Iain Dalton, Leeds Socialist Party
Local residents and ex-mining families were outraged when news came through that Dewsbury Conservative Association was intending to have their annual dinner at the National Coal Mining Museum at the former Caphouse colliery in Overton near Wakefield.
It was planned for 10 March, just days after the anniversary of the end of the 1984-5 miners’ strike. Given the role of the Tory party under Thatcher in running down the mines and forcing the 1984-85 dispute in order to break the power of the miners – then the most combative and best organised union – many local people saw this as an insult to the whole point of a museum commemorating the industry.
But also, the last deep coal mine in Britain at Kellingley on the other side of Wakefield, closed by the Tory-led coalition, is a more recent reminder of the contempt the Tories hold the industry in.
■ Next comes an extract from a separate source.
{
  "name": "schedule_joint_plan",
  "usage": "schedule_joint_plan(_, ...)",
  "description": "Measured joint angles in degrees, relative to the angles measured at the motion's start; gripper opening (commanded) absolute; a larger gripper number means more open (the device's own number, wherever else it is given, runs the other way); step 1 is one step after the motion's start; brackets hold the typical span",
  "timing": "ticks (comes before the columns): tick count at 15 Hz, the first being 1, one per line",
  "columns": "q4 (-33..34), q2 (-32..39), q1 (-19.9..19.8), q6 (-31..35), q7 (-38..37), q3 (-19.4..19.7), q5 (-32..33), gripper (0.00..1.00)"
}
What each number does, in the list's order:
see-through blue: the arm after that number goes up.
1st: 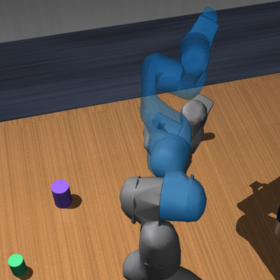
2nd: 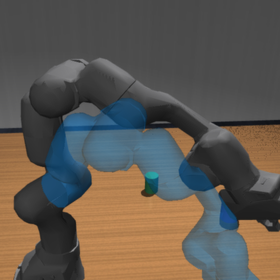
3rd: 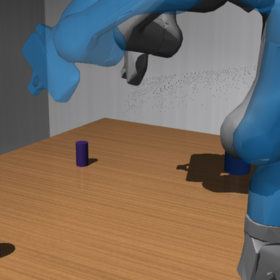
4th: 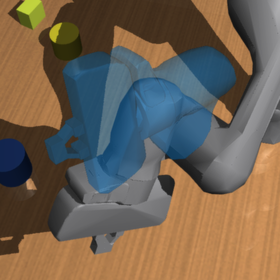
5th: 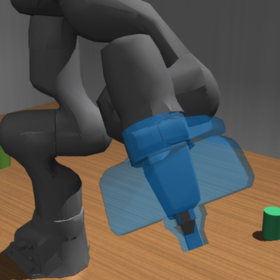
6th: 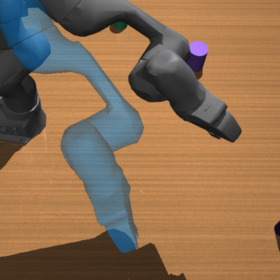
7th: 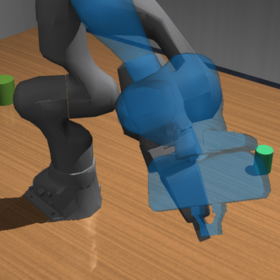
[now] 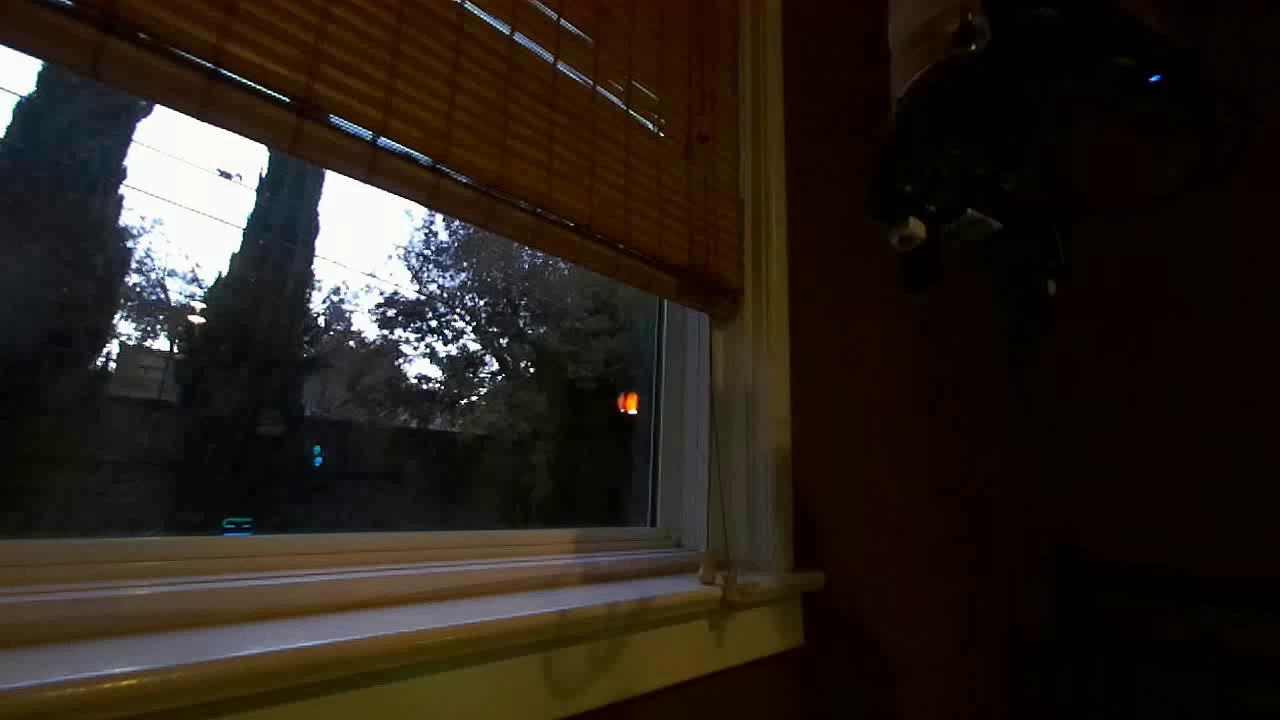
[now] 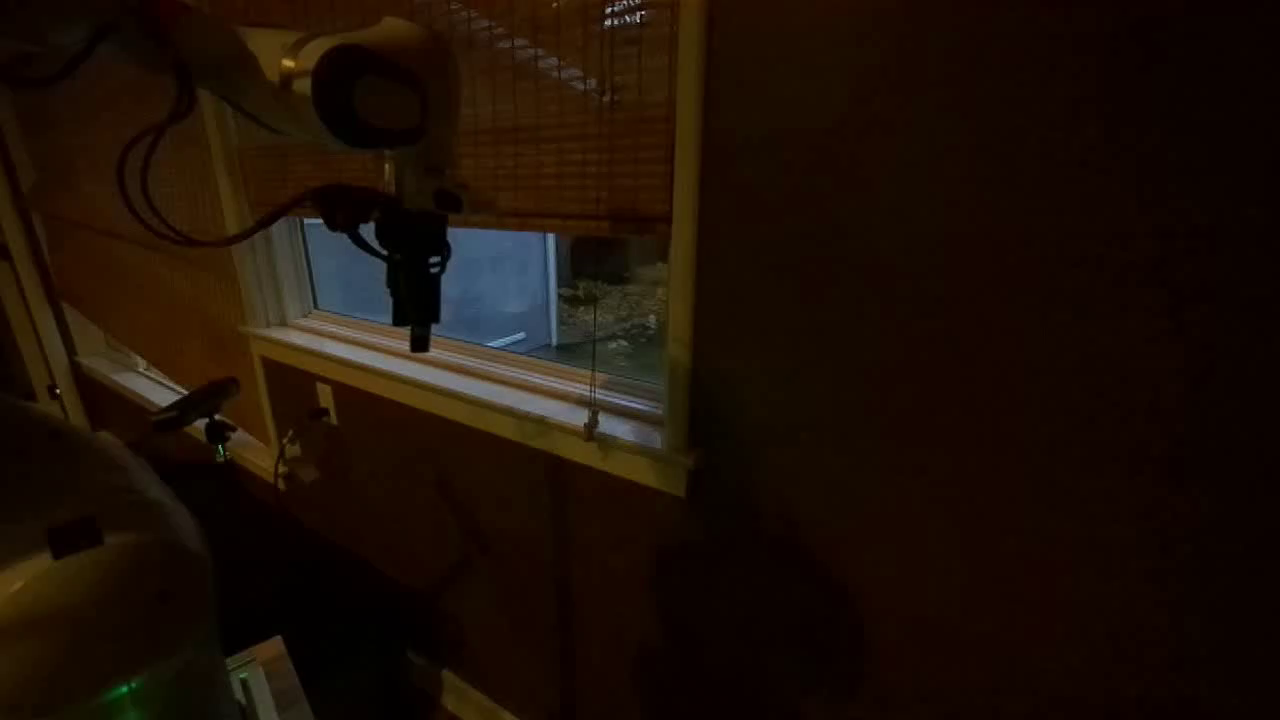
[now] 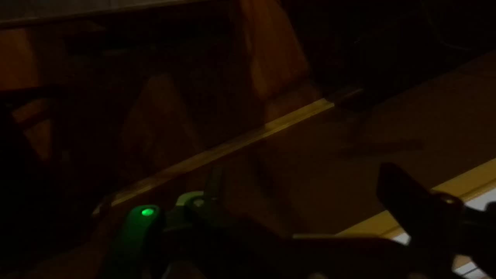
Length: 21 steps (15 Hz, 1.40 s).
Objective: Close the window blinds
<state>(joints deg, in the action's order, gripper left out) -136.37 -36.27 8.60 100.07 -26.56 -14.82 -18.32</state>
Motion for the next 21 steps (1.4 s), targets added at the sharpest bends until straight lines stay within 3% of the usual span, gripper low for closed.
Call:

They are prepared to bring coal in from places such as China to fuel local power stations.
In a matter of days almost 2,000 people joined a Facebook group set up to protest the event and e-mail and ring the museum demanding they withdraw the event.
At first museum management put up a defiant statement that they would be going ahead as they had to be ‘politically neutral’! But just a day later they were forced to cancel the event after the catering company withdrew.
This is a victory for local working class communities and groups such as the Orgreave Truth and Justice Campaign which had planned to picket the dinner if it went ahead.
But it also raises questions around why the museum management thought accepting the booking was a good idea.